Habitat encroachment and poaching are threats to wildlife survival, particularly in the developing world. Mountain gorillas face an additional threat from infectious diseases. Second only to trauma, infectious diseases, primarily respiratory, account for 20% of sudden deaths. The close genetic relatedness of mountain gorillas and humans has led to concerns about the potential interspecies transmission of infectious agents. Although most surveillance efforts focus on risk for humans, mountain gorillas are immunologically naive and susceptible to infection with human pathogens. The parks in which mountain gorillas live are surrounded by the densest human populations in continental Africa. In addition, research and gorilla ecotourism brings thousands of persons from the local communities and from around the world into direct and indirect contact with the gorillas. The frequency and closeness of contact is particularly pronounced in Virunga National Park, where 75% of mountain gorillas are habituated to the presence of humans.

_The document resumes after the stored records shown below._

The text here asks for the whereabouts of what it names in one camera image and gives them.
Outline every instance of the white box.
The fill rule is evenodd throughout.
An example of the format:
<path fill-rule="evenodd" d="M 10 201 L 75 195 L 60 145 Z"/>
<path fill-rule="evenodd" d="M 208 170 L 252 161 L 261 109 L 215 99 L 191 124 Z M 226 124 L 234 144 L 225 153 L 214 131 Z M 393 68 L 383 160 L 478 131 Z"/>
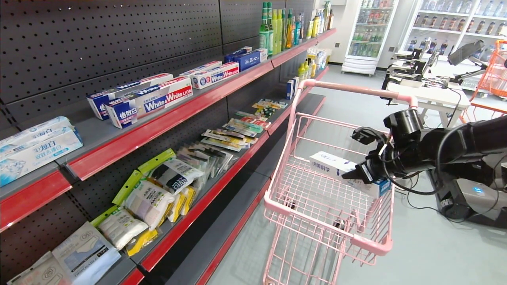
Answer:
<path fill-rule="evenodd" d="M 32 140 L 37 140 L 48 133 L 70 125 L 71 124 L 68 118 L 64 116 L 58 116 L 47 122 L 21 131 L 13 136 L 2 139 L 0 140 L 0 155 L 5 156 L 11 152 L 14 152 L 16 148 L 27 144 Z"/>
<path fill-rule="evenodd" d="M 364 192 L 373 198 L 383 196 L 391 188 L 391 181 L 389 180 L 365 184 L 362 180 L 342 178 L 344 173 L 354 170 L 356 164 L 326 152 L 321 151 L 310 156 L 310 162 L 312 163 L 311 167 L 313 170 L 337 179 L 341 183 Z"/>
<path fill-rule="evenodd" d="M 259 48 L 256 49 L 256 51 L 258 51 L 261 55 L 261 62 L 268 60 L 268 49 Z"/>
<path fill-rule="evenodd" d="M 192 95 L 190 78 L 179 76 L 109 101 L 105 108 L 113 125 L 123 129 L 147 114 L 168 108 Z"/>
<path fill-rule="evenodd" d="M 202 72 L 202 71 L 210 70 L 212 68 L 219 67 L 220 65 L 222 65 L 222 62 L 215 60 L 215 61 L 212 61 L 212 62 L 207 63 L 205 65 L 201 65 L 199 67 L 191 69 L 191 70 L 189 70 L 187 72 L 184 72 L 184 73 L 180 74 L 179 76 L 190 77 L 192 74 L 195 74 L 197 72 Z"/>
<path fill-rule="evenodd" d="M 92 110 L 94 114 L 97 116 L 97 118 L 101 120 L 105 120 L 109 118 L 107 115 L 107 111 L 105 110 L 104 104 L 107 102 L 119 98 L 121 96 L 124 96 L 128 93 L 132 93 L 135 91 L 139 91 L 145 88 L 148 88 L 150 86 L 154 86 L 156 84 L 166 82 L 168 80 L 172 79 L 172 74 L 169 73 L 161 73 L 155 76 L 150 76 L 138 81 L 134 81 L 131 83 L 127 83 L 124 85 L 117 86 L 115 88 L 111 88 L 108 90 L 104 90 L 102 92 L 86 95 L 86 98 L 88 99 L 88 103 L 90 103 L 90 106 L 92 107 Z"/>
<path fill-rule="evenodd" d="M 203 89 L 239 73 L 239 64 L 231 61 L 205 72 L 192 74 L 192 86 Z"/>
<path fill-rule="evenodd" d="M 0 187 L 83 146 L 72 126 L 64 126 L 0 156 Z"/>

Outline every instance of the water bottle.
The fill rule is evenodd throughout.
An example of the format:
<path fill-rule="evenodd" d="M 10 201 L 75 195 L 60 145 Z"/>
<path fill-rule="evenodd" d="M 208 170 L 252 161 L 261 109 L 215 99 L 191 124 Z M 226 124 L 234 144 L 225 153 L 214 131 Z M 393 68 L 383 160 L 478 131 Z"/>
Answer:
<path fill-rule="evenodd" d="M 483 16 L 488 16 L 489 12 L 491 11 L 491 8 L 493 8 L 493 1 L 490 1 L 489 4 L 484 9 L 484 12 L 482 13 Z"/>
<path fill-rule="evenodd" d="M 503 1 L 500 1 L 500 4 L 498 4 L 498 6 L 495 9 L 495 12 L 493 13 L 493 17 L 500 16 L 500 13 L 502 12 L 502 10 L 503 10 Z"/>

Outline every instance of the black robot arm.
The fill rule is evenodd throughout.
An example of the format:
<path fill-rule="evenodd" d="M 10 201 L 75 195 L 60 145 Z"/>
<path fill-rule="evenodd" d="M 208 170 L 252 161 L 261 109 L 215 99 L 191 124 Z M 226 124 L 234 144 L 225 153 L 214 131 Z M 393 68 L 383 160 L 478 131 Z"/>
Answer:
<path fill-rule="evenodd" d="M 393 140 L 374 134 L 377 148 L 343 178 L 369 184 L 393 175 L 404 177 L 416 171 L 440 170 L 442 164 L 474 162 L 485 155 L 507 151 L 507 116 L 456 128 L 425 129 L 416 110 L 404 110 L 386 117 L 384 125 Z M 373 142 L 364 139 L 372 137 L 369 128 L 358 128 L 352 137 L 365 145 Z"/>

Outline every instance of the pink shopping cart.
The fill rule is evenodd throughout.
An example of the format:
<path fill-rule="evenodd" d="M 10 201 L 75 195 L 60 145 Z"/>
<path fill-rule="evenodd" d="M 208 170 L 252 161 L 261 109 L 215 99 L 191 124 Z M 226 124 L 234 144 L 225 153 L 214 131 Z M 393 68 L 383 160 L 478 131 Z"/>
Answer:
<path fill-rule="evenodd" d="M 300 84 L 294 102 L 305 86 L 394 98 L 417 108 L 414 96 L 315 80 Z M 265 285 L 336 284 L 345 256 L 374 265 L 376 256 L 391 250 L 394 187 L 373 199 L 313 170 L 308 160 L 325 151 L 361 162 L 371 147 L 350 138 L 357 127 L 296 113 L 292 104 L 285 147 L 264 195 L 264 215 L 276 224 Z"/>

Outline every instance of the glass-door refrigerator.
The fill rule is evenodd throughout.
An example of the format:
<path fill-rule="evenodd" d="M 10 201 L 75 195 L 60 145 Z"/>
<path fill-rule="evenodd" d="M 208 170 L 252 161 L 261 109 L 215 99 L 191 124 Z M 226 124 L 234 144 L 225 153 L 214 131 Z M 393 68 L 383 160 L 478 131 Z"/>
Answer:
<path fill-rule="evenodd" d="M 347 47 L 342 72 L 375 73 L 398 0 L 359 1 L 354 32 Z"/>

To minimize the threat of disease transmission, the Rwandan, Ugandan, and Congolese governments restrict tourist numbers and proximity, and the Congolese wildlife authority mandates that masks be worn by persons visiting gorillas. Nonetheless, the frequency and severity of respiratory disease outbreaks among mountain gorillas in the Virunga Massif have recently increased. From May through August 2008, sequential respiratory outbreaks occurred in 4 groups of mountain gorillas accustomed to tourism in Rwanda. Between June 28 and August 6, 2009, a fifth outbreak occurred in 1 of these groups, Hirwa. This paper describes the Hirwa outbreak. Respiratory outbreaks were defined as more than one third of animals in a group exhibiting signs of respiratory disease (coughing, oculonasal discharge, and/or lethargy).

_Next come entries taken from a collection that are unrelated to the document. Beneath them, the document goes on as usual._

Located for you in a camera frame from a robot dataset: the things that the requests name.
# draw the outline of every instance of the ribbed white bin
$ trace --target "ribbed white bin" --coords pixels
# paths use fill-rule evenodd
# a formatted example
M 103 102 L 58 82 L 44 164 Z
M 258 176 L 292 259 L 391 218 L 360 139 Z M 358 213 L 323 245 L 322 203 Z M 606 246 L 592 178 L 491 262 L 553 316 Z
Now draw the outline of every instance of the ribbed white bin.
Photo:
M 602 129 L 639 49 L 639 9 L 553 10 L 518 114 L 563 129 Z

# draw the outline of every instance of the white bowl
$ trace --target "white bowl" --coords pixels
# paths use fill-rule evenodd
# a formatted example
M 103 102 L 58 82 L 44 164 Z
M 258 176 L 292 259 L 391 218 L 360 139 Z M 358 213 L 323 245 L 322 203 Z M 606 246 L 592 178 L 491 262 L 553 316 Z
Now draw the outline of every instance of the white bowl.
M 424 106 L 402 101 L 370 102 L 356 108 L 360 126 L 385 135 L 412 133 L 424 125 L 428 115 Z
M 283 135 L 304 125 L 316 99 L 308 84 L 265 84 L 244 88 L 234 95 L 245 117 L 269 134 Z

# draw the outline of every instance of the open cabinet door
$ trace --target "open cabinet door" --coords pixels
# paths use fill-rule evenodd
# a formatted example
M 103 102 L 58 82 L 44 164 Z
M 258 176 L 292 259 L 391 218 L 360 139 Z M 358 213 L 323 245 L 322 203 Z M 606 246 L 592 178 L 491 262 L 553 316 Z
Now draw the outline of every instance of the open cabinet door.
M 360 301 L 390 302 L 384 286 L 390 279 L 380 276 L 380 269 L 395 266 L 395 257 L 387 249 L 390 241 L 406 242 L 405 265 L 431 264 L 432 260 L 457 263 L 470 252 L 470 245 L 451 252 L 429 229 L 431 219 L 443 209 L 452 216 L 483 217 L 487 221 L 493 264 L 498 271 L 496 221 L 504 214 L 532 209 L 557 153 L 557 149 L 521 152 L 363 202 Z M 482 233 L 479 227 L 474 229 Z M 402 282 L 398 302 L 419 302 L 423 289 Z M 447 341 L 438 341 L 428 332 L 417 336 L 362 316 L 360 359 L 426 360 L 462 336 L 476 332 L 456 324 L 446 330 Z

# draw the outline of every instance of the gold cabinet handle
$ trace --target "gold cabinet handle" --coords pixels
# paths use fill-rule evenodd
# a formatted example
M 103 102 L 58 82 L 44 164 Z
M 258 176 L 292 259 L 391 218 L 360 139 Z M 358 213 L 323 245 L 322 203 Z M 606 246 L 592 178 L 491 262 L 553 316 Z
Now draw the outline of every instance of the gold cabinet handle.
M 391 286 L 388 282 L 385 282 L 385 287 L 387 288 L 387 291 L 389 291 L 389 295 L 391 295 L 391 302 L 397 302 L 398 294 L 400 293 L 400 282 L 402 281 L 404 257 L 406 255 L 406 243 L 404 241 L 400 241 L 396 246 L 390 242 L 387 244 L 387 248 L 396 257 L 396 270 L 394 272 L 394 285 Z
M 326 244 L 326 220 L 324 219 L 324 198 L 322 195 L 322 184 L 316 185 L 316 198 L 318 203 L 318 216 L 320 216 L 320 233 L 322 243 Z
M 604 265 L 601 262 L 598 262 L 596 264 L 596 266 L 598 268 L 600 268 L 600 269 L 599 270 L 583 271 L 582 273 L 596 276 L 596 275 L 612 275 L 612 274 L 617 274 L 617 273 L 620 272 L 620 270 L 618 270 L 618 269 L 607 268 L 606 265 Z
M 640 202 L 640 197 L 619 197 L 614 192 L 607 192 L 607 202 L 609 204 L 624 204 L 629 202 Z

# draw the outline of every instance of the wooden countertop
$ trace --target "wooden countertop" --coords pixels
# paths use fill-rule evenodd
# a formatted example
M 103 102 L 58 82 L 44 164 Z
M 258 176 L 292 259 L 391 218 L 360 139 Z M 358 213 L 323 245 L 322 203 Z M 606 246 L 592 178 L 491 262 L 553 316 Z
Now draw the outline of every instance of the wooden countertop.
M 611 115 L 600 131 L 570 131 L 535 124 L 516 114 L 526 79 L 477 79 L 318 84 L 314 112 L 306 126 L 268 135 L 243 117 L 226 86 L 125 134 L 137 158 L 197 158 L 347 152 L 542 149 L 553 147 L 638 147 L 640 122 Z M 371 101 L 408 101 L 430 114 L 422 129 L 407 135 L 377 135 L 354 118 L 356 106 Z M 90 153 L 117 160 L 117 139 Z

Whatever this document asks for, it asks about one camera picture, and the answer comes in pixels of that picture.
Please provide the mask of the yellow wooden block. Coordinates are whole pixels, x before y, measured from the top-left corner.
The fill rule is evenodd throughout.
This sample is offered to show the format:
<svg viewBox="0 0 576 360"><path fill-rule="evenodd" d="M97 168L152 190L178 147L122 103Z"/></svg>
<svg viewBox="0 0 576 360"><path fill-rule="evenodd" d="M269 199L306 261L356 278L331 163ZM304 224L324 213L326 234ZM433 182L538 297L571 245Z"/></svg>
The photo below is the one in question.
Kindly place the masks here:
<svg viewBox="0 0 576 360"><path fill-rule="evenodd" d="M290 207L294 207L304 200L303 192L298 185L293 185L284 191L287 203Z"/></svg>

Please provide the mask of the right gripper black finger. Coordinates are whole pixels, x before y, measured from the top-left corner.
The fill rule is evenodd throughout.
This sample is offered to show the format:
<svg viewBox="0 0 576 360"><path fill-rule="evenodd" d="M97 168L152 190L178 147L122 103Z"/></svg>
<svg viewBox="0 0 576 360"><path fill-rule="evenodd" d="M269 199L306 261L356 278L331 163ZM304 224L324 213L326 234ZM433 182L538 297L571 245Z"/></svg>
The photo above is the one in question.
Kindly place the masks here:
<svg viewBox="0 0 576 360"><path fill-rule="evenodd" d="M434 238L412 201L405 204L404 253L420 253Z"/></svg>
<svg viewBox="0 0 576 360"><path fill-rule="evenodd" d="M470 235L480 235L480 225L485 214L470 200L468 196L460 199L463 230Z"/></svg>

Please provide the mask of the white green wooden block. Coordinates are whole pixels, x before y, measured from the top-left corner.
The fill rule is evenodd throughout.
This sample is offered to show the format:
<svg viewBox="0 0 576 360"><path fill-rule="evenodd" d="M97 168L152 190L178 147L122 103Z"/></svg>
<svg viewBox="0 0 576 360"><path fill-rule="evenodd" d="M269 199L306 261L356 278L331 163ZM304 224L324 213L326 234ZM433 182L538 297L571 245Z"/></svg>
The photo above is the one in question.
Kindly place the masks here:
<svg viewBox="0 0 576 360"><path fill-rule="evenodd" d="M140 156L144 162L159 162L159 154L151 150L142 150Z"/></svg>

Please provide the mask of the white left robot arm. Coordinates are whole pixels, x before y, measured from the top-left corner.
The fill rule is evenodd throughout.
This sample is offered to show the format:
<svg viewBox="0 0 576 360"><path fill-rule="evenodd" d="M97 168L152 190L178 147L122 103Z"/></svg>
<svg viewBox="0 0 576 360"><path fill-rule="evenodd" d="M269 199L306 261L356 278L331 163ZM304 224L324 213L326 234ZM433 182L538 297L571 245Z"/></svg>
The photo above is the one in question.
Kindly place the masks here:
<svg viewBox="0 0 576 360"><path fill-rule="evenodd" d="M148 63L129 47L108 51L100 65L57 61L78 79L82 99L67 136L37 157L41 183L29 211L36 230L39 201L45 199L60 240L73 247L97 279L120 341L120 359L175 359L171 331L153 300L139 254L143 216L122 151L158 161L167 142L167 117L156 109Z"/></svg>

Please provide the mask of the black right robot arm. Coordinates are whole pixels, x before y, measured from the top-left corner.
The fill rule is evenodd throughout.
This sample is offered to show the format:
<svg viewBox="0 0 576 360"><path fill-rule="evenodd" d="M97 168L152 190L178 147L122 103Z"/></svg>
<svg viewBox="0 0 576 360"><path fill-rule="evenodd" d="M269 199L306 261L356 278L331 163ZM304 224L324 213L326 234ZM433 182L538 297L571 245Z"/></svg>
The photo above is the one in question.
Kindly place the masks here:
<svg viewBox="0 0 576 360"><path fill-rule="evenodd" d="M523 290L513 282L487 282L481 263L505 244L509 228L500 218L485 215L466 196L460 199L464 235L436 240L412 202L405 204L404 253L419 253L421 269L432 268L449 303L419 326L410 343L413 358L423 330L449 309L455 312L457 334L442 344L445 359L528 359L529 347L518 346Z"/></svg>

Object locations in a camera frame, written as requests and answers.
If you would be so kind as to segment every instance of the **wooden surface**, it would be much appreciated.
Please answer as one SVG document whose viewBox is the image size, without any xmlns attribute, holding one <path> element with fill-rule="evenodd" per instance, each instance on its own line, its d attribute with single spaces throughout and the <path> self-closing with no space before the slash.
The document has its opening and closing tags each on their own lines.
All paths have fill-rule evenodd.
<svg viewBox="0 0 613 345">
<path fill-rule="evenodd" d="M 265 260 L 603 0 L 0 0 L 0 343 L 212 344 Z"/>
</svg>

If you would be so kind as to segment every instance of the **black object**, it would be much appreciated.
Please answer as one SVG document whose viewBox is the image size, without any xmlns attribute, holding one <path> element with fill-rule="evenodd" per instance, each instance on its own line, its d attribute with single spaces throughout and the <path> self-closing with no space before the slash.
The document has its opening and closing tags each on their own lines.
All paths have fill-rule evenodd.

Human metapneumovirus infection in wild mountain gorillas, Rwanda. Emerg Infect Dis. Apr 2011 doi: 10.3201/eid1704.100883
The genetic relatedness of mountain gorillas and humans has led to concerns about interspecies transmission of infectious agents. Human-to-gorilla transmission may explain human metapneumovirus in two wild mountain gorillas that died during a respiratory disease outbreak in Rwanda in 2009. Surveillance is needed to ensure survival of these critically endangered animals.